• **TO DO**
Could you repeat the whole listing below exactly as it stands?

• **PROVIDED MATERIAL**
>>>>>

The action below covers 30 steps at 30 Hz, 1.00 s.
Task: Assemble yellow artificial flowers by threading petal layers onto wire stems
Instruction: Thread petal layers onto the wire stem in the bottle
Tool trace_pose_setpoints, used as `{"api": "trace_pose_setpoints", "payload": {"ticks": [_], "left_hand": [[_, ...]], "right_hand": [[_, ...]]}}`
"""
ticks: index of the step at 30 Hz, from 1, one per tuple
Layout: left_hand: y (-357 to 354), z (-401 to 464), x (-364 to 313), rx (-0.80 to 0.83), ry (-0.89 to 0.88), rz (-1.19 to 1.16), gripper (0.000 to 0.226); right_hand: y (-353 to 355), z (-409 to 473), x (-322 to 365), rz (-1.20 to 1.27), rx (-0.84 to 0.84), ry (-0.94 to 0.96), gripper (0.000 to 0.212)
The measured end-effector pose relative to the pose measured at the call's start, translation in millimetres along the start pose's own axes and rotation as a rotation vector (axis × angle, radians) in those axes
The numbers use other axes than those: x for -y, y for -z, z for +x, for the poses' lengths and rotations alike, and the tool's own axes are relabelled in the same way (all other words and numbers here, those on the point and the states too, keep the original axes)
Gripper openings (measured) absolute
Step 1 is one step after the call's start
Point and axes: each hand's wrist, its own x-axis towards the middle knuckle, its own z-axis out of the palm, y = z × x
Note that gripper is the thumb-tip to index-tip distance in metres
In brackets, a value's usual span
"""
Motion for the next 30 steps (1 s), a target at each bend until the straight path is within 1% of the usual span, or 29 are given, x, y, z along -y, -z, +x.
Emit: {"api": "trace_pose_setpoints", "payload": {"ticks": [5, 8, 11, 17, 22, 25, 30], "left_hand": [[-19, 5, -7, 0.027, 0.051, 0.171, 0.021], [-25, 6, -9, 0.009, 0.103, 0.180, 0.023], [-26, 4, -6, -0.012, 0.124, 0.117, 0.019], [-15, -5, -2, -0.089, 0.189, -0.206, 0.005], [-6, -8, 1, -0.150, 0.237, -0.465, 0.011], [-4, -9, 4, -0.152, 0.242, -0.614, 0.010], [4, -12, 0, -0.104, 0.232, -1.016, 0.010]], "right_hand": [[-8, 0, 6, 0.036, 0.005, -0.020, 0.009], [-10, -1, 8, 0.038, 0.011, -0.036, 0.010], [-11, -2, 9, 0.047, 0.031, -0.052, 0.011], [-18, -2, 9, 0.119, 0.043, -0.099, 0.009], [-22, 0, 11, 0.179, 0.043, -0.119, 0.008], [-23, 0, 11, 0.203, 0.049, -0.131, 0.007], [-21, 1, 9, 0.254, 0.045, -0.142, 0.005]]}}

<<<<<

• **REPLY TO THE EXERCISE**
The action below covers 30 steps at 30 Hz, 1.00 s.
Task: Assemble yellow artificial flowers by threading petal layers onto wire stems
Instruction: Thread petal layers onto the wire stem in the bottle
Tool trace_pose_setpoints, used as `{"api": "trace_pose_setpoints", "payload": {"ticks": [_], "left_hand": [[_, ...]], "right_hand": [[_, ...]]}}`
"""
ticks: index of the step at 30 Hz, from 1, one per tuple
Layout: left_hand: y (-357 to 354), z (-401 to 464), x (-364 to 313), rx (-0.80 to 0.83), ry (-0.89 to 0.88), rz (-1.19 to 1.16), gripper (0.000 to 0.226); right_hand: y (-353 to 355), z (-409 to 473), x (-322 to 365), rz (-1.20 to 1.27), rx (-0.84 to 0.84), ry (-0.94 to 0.96), gripper (0.000 to 0.212)
The measured end-effector pose relative to the pose measured at the call's start, translation in millimetres along the start pose's own axes and rotation as a rotation vector (axis × angle, radians) in those axes
The numbers use other axes than those: x for -y, y for -z, z for +x, for the poses' lengths and rotations alike, and the tool's own axes are relabelled in the same way (all other words and numbers here, those on the point and the states too, keep the original axes)
Gripper openings (measured) absolute
Step 1 is one step after the call's start
Point and axes: each hand's wrist, its own x-axis towards the middle knuckle, its own z-axis out of the palm, y = z × x
Note that gripper is the thumb-tip to index-tip distance in metres
In brackets, a value's usual span
"""
Motion for the next 30 steps (1 s), a target at each bend until the straight path is within 1% of the usual span, or 29 are given, x, y, z along -y, -z, +x.
Emit: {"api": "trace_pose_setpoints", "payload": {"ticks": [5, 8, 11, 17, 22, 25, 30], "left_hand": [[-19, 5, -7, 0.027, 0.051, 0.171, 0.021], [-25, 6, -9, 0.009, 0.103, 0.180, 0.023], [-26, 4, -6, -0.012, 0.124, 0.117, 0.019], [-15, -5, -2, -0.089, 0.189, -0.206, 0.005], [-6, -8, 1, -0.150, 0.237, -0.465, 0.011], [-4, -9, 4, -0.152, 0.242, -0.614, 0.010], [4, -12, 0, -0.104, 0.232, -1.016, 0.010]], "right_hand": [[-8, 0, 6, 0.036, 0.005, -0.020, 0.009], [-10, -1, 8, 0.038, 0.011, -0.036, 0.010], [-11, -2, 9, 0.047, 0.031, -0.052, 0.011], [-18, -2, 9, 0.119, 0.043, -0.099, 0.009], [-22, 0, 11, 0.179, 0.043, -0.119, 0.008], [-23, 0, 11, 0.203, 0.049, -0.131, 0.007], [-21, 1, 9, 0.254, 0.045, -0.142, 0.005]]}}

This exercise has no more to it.